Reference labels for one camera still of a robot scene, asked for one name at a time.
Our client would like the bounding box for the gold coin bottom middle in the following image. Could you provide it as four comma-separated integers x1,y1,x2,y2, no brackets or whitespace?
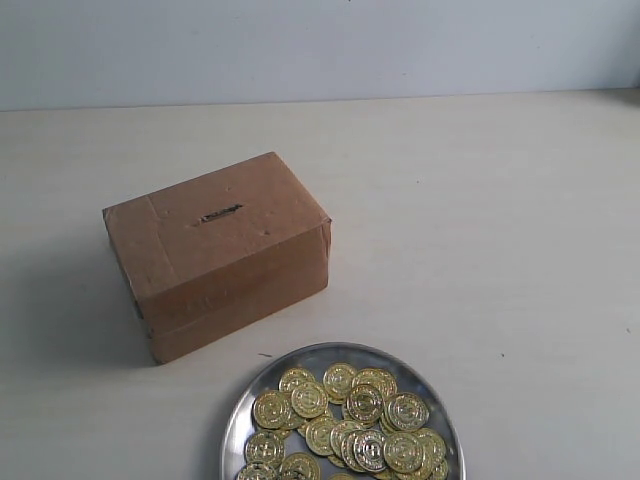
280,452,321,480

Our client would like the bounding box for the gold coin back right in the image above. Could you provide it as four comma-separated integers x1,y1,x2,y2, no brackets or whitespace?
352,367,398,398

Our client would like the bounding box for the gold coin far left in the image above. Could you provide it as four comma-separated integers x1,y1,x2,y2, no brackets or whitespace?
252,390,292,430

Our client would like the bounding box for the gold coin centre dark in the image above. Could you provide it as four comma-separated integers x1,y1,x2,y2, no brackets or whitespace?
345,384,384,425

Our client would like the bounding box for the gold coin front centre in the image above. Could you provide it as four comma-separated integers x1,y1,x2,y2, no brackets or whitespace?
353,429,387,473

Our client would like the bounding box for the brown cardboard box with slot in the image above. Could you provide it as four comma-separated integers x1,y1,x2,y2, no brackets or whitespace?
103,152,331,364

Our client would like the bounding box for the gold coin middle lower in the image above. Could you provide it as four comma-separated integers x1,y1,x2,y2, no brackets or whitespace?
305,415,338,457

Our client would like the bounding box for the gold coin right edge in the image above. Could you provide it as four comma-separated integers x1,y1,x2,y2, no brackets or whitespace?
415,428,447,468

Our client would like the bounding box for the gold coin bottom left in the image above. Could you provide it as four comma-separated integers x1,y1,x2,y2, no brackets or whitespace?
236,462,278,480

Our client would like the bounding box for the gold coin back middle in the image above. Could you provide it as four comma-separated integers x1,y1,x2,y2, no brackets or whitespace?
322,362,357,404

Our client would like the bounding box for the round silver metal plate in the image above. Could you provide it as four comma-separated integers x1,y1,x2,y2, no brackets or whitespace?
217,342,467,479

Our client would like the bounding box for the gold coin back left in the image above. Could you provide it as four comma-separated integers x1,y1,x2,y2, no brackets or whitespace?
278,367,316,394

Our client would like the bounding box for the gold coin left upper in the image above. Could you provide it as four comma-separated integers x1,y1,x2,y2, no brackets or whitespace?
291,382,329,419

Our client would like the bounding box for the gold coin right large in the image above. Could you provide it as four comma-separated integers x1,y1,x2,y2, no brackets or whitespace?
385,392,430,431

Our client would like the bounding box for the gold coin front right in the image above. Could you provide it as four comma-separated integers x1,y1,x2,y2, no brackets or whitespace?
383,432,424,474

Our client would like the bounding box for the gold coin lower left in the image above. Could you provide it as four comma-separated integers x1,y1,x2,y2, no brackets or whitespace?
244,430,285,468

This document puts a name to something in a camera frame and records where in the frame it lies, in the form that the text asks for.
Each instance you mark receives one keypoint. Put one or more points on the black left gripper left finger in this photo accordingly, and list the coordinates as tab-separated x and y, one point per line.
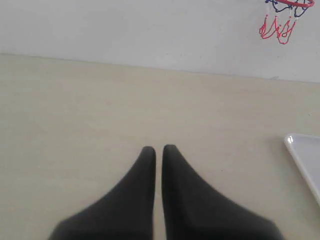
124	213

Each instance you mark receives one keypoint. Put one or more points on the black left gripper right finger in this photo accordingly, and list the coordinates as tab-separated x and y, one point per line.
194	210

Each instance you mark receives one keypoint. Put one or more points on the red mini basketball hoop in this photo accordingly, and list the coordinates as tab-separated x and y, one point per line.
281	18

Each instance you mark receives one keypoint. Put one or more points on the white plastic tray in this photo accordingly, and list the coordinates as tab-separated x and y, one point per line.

※

Task statement >>
Filter the records for the string "name" and copy every line that holds it.

Task solution >>
Reference labels for one camera still of a robot scene, asked for one name at a time.
This document puts a name to something in a camera frame and records where in the frame it lies, in the form that the text asks for.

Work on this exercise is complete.